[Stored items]
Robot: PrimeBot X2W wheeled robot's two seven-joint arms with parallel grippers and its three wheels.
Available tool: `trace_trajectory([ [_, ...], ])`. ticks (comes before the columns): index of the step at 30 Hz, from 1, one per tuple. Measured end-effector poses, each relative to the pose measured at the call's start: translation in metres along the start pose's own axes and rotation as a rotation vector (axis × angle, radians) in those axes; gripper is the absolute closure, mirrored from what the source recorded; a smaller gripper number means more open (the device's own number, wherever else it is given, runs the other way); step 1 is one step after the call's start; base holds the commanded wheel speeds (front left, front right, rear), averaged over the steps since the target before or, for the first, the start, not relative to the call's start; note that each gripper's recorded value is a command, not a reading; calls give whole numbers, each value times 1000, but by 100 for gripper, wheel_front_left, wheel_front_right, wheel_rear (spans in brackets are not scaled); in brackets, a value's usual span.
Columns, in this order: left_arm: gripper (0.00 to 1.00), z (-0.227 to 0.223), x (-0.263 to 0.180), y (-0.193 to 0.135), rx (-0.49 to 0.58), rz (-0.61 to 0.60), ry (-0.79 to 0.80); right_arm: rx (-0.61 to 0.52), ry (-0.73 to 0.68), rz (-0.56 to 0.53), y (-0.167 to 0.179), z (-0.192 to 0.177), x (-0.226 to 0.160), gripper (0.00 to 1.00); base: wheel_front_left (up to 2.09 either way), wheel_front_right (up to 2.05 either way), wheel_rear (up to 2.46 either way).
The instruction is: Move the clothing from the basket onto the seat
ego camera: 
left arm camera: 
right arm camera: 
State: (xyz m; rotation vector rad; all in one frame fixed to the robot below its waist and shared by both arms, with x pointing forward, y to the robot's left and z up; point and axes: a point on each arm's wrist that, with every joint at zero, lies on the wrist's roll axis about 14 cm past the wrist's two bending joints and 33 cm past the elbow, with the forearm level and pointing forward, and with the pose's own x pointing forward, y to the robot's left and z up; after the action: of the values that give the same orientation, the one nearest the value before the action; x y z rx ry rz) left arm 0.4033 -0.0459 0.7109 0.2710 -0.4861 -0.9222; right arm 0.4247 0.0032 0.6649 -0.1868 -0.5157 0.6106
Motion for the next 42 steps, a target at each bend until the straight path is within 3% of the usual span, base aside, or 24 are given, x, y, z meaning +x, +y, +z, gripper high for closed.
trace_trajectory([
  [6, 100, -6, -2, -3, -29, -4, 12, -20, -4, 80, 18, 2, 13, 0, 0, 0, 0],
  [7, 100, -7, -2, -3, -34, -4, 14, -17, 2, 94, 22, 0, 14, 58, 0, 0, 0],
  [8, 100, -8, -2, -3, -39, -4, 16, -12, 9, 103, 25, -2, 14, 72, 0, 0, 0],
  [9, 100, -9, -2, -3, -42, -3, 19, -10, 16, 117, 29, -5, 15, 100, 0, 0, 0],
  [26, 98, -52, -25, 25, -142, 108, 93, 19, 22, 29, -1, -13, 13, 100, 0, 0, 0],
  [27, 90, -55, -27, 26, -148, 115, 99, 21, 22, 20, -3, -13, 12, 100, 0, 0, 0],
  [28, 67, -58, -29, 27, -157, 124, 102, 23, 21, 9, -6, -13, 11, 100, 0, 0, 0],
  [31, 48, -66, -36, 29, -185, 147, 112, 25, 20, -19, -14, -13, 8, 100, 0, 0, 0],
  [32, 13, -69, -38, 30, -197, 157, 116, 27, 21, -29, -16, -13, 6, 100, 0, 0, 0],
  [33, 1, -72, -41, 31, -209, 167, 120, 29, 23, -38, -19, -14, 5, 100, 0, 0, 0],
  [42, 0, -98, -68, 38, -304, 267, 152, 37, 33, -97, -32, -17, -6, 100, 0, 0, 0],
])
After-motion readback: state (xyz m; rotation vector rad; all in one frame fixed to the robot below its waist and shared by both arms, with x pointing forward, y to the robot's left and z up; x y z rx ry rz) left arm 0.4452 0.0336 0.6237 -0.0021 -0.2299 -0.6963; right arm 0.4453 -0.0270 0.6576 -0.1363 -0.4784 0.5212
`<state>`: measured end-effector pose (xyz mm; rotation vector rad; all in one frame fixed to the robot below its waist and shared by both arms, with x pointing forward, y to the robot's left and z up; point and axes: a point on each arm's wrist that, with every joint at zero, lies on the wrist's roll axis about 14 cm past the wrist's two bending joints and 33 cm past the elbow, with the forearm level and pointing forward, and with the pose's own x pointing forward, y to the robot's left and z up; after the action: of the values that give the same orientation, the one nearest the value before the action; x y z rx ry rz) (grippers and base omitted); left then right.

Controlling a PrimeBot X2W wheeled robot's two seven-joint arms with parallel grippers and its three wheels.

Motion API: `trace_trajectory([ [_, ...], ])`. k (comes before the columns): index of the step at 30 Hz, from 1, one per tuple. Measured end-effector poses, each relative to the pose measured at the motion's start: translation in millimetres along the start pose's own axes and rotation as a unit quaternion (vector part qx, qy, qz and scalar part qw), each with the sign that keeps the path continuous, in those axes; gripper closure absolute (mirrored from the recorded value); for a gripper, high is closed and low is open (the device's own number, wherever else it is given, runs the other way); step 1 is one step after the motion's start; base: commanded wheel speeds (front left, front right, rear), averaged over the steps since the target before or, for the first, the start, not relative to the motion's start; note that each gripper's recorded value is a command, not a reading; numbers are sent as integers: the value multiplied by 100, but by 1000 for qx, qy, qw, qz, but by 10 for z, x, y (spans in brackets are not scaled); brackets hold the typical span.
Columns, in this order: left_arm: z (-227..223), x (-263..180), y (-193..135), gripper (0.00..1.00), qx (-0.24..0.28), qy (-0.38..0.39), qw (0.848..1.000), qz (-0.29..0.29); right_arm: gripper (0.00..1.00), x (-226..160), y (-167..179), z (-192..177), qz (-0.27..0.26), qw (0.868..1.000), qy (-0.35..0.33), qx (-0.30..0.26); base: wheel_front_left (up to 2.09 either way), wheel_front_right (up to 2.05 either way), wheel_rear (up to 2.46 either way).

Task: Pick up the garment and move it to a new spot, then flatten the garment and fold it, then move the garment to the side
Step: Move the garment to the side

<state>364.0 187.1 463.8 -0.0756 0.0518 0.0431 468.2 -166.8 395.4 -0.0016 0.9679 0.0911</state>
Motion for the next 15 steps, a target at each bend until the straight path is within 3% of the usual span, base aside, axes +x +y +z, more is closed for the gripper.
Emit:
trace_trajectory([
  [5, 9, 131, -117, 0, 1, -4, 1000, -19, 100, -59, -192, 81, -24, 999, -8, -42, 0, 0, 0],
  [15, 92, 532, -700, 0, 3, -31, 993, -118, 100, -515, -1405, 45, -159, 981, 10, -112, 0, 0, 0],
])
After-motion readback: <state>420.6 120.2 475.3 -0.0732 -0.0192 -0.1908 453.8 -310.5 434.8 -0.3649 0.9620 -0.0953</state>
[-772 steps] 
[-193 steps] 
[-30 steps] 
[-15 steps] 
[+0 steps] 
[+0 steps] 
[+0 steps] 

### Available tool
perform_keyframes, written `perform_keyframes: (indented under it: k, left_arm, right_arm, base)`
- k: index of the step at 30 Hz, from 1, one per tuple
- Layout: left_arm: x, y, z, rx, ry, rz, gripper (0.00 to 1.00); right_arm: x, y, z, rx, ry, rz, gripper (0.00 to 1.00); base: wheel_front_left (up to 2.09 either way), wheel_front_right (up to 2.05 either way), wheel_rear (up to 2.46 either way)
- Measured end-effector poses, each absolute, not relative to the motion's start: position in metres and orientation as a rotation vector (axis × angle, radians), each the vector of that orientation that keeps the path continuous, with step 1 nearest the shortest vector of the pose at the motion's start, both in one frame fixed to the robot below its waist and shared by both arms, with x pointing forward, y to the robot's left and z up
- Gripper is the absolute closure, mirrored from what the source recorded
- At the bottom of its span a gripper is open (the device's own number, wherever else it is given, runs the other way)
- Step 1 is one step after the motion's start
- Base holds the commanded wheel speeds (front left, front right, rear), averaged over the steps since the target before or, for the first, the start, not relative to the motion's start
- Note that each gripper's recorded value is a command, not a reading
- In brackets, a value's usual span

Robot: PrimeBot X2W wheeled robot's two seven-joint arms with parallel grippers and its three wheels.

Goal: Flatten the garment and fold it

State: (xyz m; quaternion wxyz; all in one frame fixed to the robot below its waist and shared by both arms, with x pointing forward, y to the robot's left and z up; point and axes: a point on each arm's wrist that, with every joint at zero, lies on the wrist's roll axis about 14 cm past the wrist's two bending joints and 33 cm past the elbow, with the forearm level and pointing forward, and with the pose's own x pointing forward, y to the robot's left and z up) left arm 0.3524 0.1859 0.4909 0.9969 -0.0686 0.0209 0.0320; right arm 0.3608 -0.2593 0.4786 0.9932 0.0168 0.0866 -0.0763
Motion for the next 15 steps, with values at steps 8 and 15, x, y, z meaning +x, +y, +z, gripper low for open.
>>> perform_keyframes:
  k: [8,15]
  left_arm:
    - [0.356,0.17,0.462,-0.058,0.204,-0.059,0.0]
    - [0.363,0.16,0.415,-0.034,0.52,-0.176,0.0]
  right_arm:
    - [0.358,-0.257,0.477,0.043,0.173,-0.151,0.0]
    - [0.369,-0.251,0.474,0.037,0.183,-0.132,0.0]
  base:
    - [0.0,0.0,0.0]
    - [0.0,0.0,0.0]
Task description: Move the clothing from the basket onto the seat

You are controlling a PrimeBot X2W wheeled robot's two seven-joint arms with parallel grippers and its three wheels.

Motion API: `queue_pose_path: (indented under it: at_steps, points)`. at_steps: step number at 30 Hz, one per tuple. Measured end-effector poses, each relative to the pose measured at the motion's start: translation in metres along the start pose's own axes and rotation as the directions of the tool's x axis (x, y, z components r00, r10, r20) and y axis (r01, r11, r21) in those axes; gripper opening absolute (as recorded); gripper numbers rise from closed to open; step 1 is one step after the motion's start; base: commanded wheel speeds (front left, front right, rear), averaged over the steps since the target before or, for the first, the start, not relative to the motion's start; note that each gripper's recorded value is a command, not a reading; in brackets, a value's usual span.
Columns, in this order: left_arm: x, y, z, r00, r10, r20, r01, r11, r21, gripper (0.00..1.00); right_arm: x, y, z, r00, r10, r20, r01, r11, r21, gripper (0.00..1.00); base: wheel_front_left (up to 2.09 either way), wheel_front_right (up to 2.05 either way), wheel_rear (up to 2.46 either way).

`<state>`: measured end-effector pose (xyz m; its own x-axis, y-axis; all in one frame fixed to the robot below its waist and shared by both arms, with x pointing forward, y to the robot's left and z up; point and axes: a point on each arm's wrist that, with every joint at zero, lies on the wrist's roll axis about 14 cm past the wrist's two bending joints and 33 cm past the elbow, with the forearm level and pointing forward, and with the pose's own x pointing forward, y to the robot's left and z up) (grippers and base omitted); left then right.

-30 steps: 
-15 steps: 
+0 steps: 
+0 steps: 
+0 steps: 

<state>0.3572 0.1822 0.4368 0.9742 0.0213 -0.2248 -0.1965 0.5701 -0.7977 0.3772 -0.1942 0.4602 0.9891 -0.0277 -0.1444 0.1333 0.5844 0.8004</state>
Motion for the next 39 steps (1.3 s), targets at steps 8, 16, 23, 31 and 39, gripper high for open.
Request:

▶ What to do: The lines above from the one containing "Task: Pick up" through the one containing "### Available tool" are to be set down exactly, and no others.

▶ Solution to this task:
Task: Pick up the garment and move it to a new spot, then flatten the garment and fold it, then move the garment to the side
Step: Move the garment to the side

<state>364.0 187.1 463.8 -0.0756 0.0518 0.0431 468.2 -166.8 395.4 -0.0016 0.9679 0.0911</state>
Motion for the next 15 steps, a target at each bend until the straight path is within 3% of the usual span, base aside, axes +x +y +z, more is closed for the gripper.
Emit:
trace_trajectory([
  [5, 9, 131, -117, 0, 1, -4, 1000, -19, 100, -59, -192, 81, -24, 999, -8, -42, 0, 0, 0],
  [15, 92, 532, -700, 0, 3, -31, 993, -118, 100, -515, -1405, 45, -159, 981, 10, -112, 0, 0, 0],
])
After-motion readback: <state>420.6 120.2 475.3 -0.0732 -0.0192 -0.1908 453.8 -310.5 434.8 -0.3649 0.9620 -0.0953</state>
[-772 steps] 
[-193 steps] 
[-30 steps] 
[-15 steps] 
[+0 steps] 
[+0 steps] 
[+0 steps] 

### Available tool

The answer has been given, and the exercise is done.